Private-equity investments in Mongolia are mostly growth equity, where investors want the company owner to remain with the business, rather than the later-stage private-equity in the West that is heavily debt-financed, Bold said.
“You don’t have financial engineering to get your IRRs, which means you don’t have a lot of room for mistakes,” Bold said, referring to how investors measure internal rates of return. “If you do ten deals and one goes sour, that could wipe out all your IRRs.”
When doing deals in Mongolia, investors need to look at not just the value of the business but how much value the business owner himself adds, Bold said. Private-equity investments in the country can be staged in tranches to prevent the business owner from cashing out and leaving, allowing more money to be committed as various milestones are met, said Mark Lehmkuhler, a Hong Kong-based partner at Davis Polk & Wardwell.
Structures like earn-out payments and ratchets can be useful in acquisitions in Mongolia to bridge the wide gaps between how buyers and sellers value a business, Lehmkuhler said.
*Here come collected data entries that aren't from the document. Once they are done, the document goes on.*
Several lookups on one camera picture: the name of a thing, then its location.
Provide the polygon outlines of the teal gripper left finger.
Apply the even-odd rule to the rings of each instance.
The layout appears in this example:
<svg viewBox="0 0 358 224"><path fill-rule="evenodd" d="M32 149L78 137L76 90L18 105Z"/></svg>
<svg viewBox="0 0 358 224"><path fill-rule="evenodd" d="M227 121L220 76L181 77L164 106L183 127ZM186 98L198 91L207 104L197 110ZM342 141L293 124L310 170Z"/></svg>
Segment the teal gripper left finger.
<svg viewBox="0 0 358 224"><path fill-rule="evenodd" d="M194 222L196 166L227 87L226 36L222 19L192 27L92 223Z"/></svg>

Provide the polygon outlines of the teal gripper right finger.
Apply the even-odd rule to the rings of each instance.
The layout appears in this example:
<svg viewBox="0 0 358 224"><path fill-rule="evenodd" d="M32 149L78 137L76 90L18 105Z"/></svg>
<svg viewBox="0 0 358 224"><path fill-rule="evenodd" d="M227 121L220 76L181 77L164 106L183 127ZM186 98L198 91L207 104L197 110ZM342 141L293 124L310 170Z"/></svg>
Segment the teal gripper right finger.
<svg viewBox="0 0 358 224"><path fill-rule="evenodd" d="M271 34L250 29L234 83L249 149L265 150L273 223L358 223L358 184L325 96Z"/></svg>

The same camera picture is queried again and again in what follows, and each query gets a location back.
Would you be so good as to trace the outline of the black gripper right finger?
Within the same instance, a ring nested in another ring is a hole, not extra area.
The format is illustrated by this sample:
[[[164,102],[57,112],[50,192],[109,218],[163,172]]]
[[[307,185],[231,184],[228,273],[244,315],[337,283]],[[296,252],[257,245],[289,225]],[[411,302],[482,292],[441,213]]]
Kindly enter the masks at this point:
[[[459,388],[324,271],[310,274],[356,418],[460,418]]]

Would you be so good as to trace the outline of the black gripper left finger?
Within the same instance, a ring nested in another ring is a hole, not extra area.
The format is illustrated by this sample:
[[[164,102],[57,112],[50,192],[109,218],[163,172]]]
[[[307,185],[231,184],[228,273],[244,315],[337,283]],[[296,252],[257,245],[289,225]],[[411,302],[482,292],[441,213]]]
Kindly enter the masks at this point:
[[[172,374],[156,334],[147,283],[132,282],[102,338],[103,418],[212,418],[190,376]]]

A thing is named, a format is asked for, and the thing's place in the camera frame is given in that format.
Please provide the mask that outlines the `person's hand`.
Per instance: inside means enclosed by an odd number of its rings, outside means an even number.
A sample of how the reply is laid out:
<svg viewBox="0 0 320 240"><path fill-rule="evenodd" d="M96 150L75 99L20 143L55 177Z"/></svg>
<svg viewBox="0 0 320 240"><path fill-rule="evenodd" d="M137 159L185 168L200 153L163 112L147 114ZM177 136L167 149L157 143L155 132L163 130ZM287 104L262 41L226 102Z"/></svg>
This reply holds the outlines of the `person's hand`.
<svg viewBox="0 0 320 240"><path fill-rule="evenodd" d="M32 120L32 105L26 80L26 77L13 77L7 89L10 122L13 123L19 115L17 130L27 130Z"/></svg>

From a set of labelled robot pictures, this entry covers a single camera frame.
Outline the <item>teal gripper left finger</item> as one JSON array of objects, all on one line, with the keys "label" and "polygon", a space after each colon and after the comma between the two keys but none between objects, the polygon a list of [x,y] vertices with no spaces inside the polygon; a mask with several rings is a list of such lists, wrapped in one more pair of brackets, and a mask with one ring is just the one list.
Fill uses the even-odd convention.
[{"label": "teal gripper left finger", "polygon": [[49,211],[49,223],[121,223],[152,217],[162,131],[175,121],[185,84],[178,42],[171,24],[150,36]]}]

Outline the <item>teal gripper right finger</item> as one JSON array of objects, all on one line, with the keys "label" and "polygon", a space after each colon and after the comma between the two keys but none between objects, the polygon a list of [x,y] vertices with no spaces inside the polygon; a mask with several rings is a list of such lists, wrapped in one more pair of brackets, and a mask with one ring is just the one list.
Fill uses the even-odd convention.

“For mining assets, the buyer and seller could disagree about all sorts of things,” he said. They might disagree on the amount of resources in the ground, how much can be extracted at a certain cost, the future price of the commodity and the availability of infrastructure around the mine, Lehmkuhler said.
When Malaysian tycoon Robert Kuok sold QGX Coal to Mongolian Mining Corp. [975:HK], the transaction involved an initial up-front payment of USD 464m. However, the total deal size can be adjusted up or down, possibly rising as high as USD 950m, depending on changes to the coal reserves and mine life.
“Earn-out structures…allowed both the buyer and seller to get comfortable and proceed with the transaction,” said Douglas Farrell, Citigroup’s director of mergers and acquisitions for Asia Pacific. Citigroup advised Mongolian Mining Corp. on the deal. “It may not necessarily be unexpected or a bad thing if initially there isn’t a meeting of minds between the buyer and seller.”
Jayawant said his fund often uses ratchets as it invests based on forward cash-flow projections. Ratchets allow a private-equity investor to lower their investment cost down if the target company later raises more funds at a lower cost.
“There’s likely to be a large divergence between what management thinks they’re able to achieve and what we think is realistic,” Jayawant said. “If certain numbers are met, we have no problem giving up value to the owners, but we also have to protect our downside.”
Most of the investment interest in Mongolia is coming from strategic investors like Japanese and Korean companies, rather than investment funds out of New York or London, Jayawant said. Sovereign-wealth funds China Investment Corp. and Temasek have invested hundreds of millions of dollars in coking coal producer SouthGobi Resources [SGQ:CN] and Lung Ming, which owns the Eruu Gol iron ore mine.
The Mongolia Opportunities Fund, which bills itself as the country’s first private-equity fund, targets an “underfunded niche” of USD 5-10m deals, Jayawant said. The fund focuses on mining services and infrastructure, and will opportunistically look at investments in financial services and export industries. It aims to grow companies to a size where they could be sold later to larger investors like CIC and Temasek, he said.
Ultimately, dealmakers need to help explain the value of mergers and acquisitions to a country that can be skeptical of them, Lehmkuhler said. Members of the Mongolian parliament have recently sought to renegotiate the investment agreement with Ivanhoe [IVN:CN] over its giant Oyu Tolgoi copper-gold mine, saying they want to return resources wealth to the people.
“Having an active M&A market means that investors who want to come in here know there’s an exit…beyond just running a mine for 30 years,” Lehmkuhler said. “There are all sorts of possible sources of capital that can come into a country that aren’t going to come in on a greenfield basis…but they will come in and buy a company that has reached a certain stage.”